Task statement. Where a picture shows up in the listing below, omit it and output the rest exactly.

═══

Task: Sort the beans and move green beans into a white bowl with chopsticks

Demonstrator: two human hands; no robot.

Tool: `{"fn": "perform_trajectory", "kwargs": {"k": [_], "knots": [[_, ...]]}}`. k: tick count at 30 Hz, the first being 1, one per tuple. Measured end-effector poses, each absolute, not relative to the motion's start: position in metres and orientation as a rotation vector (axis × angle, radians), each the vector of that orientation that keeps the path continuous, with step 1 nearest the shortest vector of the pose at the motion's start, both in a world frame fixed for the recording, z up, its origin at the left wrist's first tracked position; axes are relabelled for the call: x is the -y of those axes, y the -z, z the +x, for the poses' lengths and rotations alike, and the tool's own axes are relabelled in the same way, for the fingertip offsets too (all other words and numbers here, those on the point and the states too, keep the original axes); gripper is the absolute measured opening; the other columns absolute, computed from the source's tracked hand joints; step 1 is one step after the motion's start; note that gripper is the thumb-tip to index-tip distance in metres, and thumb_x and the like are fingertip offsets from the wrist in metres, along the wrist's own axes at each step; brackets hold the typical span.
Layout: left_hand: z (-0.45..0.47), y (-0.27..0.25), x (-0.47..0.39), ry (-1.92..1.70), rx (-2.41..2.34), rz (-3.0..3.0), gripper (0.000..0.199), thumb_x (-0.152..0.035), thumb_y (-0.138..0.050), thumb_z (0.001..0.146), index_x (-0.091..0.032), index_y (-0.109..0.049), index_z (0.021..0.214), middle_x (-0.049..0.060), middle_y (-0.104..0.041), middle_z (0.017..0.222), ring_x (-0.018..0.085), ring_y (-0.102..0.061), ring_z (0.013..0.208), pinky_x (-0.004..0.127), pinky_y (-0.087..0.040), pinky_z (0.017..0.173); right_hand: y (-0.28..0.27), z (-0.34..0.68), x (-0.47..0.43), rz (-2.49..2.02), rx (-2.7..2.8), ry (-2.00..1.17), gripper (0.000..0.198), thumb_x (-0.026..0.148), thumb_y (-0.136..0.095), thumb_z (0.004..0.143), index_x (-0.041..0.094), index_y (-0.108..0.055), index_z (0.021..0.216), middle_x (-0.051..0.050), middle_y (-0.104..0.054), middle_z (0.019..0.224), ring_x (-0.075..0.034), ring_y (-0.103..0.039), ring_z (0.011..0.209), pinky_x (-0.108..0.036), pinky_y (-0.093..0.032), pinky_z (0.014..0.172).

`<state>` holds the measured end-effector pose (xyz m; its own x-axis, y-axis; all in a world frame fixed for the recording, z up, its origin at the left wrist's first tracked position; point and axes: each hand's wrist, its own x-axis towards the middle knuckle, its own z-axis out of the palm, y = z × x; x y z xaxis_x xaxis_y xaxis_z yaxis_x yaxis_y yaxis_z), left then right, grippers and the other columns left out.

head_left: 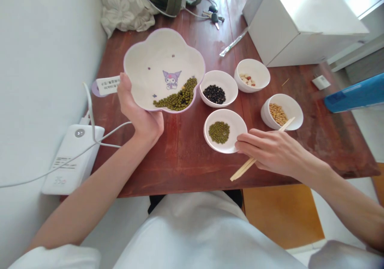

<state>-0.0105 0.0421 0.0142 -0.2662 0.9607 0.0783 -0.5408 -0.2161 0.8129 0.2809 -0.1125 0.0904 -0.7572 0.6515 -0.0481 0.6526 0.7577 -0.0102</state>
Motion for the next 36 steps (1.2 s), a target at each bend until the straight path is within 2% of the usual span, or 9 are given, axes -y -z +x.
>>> {"fn": "perform_trajectory", "kwargs": {"k": [5,10,14,20,24,27,30,34,36], "knots": [[-0.006,-0.014,-0.034,-1.661,-0.747,0.722,0.047,-0.059,-0.077,0.086,-0.019,-0.072,0.11,0.013,-0.077,0.138,0.035,-0.057,0.155,0.046,-0.047,0.132,-0.084,0.291,0.11,1.146,-2.833,-0.008,0.038,-0.004,-0.055,0.09,0.02,-0.067,0.116,-0.006,-0.078,0.116,-0.02,-0.066,0.091,-0.035,-0.036,0.059],[-0.004,-0.013,-0.032,-1.686,-0.743,0.698,0.037,-0.052,-0.075,0.087,-0.019,-0.072,0.102,0.012,-0.08,0.128,0.037,-0.061,0.15,0.05,-0.047,0.131,-0.074,0.284,0.097,1.192,-2.854,-0.058,0.039,-0.004,-0.053,0.094,0.022,-0.069,0.119,-0.004,-0.078,0.119,-0.019,-0.065,0.094,-0.035,-0.033,0.059],[-0.004,-0.012,-0.033,-1.715,-0.757,0.711,0.027,-0.048,-0.072,0.091,-0.023,-0.07,0.099,0.006,-0.08,0.117,0.03,-0.069,0.135,0.044,-0.051,0.126,-0.071,0.269,0.081,1.123,-2.967,-0.08,0.034,-0.003,-0.055,0.095,0.02,-0.07,0.116,-0.005,-0.078,0.115,-0.019,-0.062,0.088,-0.034,-0.031,0.058],[-0.005,-0.012,-0.035,-1.678,-0.764,0.776,0.029,-0.048,-0.057,0.102,-0.022,-0.068,0.096,0.005,-0.081,0.106,0.025,-0.074,0.123,0.038,-0.056,0.119,-0.073,0.247,0.065,1.006,-3.064,0.041,0.027,0.001,-0.058,0.097,0.017,-0.072,0.112,-0.006,-0.077,0.106,-0.018,-0.059,0.084,-0.034,-0.027,0.055],[-0.005,-0.008,-0.033,-1.644,-0.741,0.831,0.03,-0.055,-0.071,0.096,-0.025,-0.07,0.1,0.002,-0.081,0.113,0.025,-0.072,0.122,0.041,-0.054,0.121,-0.068,0.234,0.064,0.946,-3.142,0.02,0.023,0.002,-0.057,0.102,0.017,-0.074,0.105,-0.002,-0.075,0.095,-0.016,-0.058,0.077,-0.033,-0.032,0.055],[-0.005,-0.005,-0.029,-1.6,-0.744,0.834,0.031,-0.053,-0.079,0.091,-0.025,-0.072,0.103,0.0,-0.081,0.109,0.024,-0.073,0.119,0.038,-0.052,0.12,-0.066,0.228,0.065,0.933,-3.242,-0.038,0.017,0.021,-0.062,0.111,0.017,-0.076,0.102,-0.001,-0.077,0.092,-0.014,-0.06,0.072,-0.033,-0.036,0.053],[-0.004,-0.004,-0.025,-1.593,-0.774,0.796,0.029,-0.05,-0.081,0.088,-0.024,-0.073,0.099,-0.002,-0.083,0.105,0.021,-0.074,0.109,0.034,-0.056,0.112,-0.072,0.232,0.062,0.913,-3.416,-0.114,0.035,0.048,-0.065,0.111,0.017,-0.077,0.098,-0.002,-0.077,0.088,-0.013,-0.063,0.068,-0.034,-0.041,0.05],[-0.006,-0.005,-0.023,-1.544,-0.832,0.835,0.022,-0.049,-0.075,0.091,-0.028,-0.072,0.092,-0.004,-0.083,0.11,0.023,-0.075,0.118,0.037,-0.055,0.115,-0.078,0.251,0.051,0.911,-3.709,-0.303,0.046,0.054,-0.051,0.115,0.024,-0.079,0.094,-0.005,-0.078,0.085,-0.018,-0.074,0.075,-0.035,-0.056,0.056],[-0.008,-0.005,-0.024,-1.541,-0.851,0.851,0.02,-0.049,-0.072,0.093,-0.029,-0.072,0.092,-0.006,-0.083,0.11,0.025,-0.075,0.124,0.038,-0.055,0.119,-0.076,0.264,0.045,0.977,-3.876,-0.584,0.059,0.058,-0.037,0.118,0.028,-0.08,0.089,-0.005,-0.078,0.082,-0.021,-0.078,0.08,-0.038,-0.061,0.059]]}}
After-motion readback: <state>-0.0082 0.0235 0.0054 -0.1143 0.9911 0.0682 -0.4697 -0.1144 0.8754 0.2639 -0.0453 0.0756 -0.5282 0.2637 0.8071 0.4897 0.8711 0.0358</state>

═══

Exercise result.
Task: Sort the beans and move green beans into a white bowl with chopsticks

Demonstrator: two human hands; no robot.

Tool: `{"fn": "perform_trajectory", "kwargs": {"k": [_], "knots": [[_, ...]]}}`. k: tick count at 30 Hz, the first being 1, one per tuple. Measured end-effector poses, each absolute, not relative to the motion's start: position in metres and orientation as a rotation vector (axis × angle, radians), each the vector of that orientation that keeps the path continuous, with step 1 nearest the shortest vector of the pose at the motion's start, both in a world frame fixed for the recording, z up, its origin at the left wrist's first tracked position; axes are relabelled for the call: x is the -y of those axes, y the -z, z the +x, for the poses' lengths and rotations alike, and the tool's own axes are relabelled in the same way, for the fingertip offsets too (all other words and numbers here, those on the point and the states too, keep the original axes); gripper is the absolute measured opening; the other columns absolute, computed from the source's tracked hand joints; step 1 is one step after the motion's start; note that gripper is the thumb-tip to index-tip distance in metres, and thumb_x and the like are fingertip offsets from the wrist in metres, along the wrist's own axes at each step; brackets hold the typical span.
Layout: left_hand: z (-0.45..0.47), y (-0.27..0.25), x (-0.47..0.39), ry (-1.92..1.70), rx (-2.41..2.34), rz (-3.0..3.0), gripper (0.000..0.199), thumb_x (-0.152..0.035), thumb_y (-0.138..0.050), thumb_z (0.001..0.146), index_x (-0.091..0.032), index_y (-0.109..0.049), index_z (0.021..0.214), middle_x (-0.049..0.060), middle_y (-0.104..0.041), middle_z (0.017..0.222), ring_x (-0.018..0.085), ring_y (-0.102..0.061), ring_z (0.013..0.208), pinky_x (-0.004..0.127), pinky_y (-0.087..0.040), pinky_z (0.017..0.173); right_hand: y (-0.28..0.27), z (-0.34..0.68), x (-0.47..0.43), rz (-2.49..2.02), rx (-2.7..2.8), ry (-2.00..1.17), gripper (0.000..0.198), thumb_x (-0.026..0.148), thumb_y (-0.136..0.095), thumb_z (0.004..0.143), index_x (-0.041..0.094), index_y (-0.108..0.055), index_z (0.021..0.216), middle_x (-0.051..0.050), middle_y (-0.104..0.054), middle_z (0.019..0.224), ring_x (-0.075..0.034), ring_y (-0.103..0.039), ring_z (0.011..0.209), pinky_x (-0.108..0.036), pinky_y (-0.093..0.032), pinky_z (0.014..0.172).

`<state>` holds the measured end-effector pose (xyz m; its own x-axis, y-axis; all in a world frame fixed for the recording, z up, its origin at the left wrist's first tracked position; point and axes: each hand's wrist, its own x-axis towards the middle knuckle, its own z-axis out of the palm, y = z × x; x y z xaxis_x xaxis_y xaxis_z yaxis_x yaxis_y yaxis_z), left then right, grippers and the other columns left out.

head_left: 

<state>-0.0105 0.0421 0.0142 -0.2662 0.9607 0.0783 -0.5408 -0.2161 0.8129 0.2809 -0.1125 0.0904 -0.7572 0.6515 -0.0481 0.6526 0.7577 -0.0102</state>
Motion for the next 36 steps (1.2 s), a target at each bend until the straight path is within 2% of the usual span, or 9 are given, axes -y -z +x.
>>> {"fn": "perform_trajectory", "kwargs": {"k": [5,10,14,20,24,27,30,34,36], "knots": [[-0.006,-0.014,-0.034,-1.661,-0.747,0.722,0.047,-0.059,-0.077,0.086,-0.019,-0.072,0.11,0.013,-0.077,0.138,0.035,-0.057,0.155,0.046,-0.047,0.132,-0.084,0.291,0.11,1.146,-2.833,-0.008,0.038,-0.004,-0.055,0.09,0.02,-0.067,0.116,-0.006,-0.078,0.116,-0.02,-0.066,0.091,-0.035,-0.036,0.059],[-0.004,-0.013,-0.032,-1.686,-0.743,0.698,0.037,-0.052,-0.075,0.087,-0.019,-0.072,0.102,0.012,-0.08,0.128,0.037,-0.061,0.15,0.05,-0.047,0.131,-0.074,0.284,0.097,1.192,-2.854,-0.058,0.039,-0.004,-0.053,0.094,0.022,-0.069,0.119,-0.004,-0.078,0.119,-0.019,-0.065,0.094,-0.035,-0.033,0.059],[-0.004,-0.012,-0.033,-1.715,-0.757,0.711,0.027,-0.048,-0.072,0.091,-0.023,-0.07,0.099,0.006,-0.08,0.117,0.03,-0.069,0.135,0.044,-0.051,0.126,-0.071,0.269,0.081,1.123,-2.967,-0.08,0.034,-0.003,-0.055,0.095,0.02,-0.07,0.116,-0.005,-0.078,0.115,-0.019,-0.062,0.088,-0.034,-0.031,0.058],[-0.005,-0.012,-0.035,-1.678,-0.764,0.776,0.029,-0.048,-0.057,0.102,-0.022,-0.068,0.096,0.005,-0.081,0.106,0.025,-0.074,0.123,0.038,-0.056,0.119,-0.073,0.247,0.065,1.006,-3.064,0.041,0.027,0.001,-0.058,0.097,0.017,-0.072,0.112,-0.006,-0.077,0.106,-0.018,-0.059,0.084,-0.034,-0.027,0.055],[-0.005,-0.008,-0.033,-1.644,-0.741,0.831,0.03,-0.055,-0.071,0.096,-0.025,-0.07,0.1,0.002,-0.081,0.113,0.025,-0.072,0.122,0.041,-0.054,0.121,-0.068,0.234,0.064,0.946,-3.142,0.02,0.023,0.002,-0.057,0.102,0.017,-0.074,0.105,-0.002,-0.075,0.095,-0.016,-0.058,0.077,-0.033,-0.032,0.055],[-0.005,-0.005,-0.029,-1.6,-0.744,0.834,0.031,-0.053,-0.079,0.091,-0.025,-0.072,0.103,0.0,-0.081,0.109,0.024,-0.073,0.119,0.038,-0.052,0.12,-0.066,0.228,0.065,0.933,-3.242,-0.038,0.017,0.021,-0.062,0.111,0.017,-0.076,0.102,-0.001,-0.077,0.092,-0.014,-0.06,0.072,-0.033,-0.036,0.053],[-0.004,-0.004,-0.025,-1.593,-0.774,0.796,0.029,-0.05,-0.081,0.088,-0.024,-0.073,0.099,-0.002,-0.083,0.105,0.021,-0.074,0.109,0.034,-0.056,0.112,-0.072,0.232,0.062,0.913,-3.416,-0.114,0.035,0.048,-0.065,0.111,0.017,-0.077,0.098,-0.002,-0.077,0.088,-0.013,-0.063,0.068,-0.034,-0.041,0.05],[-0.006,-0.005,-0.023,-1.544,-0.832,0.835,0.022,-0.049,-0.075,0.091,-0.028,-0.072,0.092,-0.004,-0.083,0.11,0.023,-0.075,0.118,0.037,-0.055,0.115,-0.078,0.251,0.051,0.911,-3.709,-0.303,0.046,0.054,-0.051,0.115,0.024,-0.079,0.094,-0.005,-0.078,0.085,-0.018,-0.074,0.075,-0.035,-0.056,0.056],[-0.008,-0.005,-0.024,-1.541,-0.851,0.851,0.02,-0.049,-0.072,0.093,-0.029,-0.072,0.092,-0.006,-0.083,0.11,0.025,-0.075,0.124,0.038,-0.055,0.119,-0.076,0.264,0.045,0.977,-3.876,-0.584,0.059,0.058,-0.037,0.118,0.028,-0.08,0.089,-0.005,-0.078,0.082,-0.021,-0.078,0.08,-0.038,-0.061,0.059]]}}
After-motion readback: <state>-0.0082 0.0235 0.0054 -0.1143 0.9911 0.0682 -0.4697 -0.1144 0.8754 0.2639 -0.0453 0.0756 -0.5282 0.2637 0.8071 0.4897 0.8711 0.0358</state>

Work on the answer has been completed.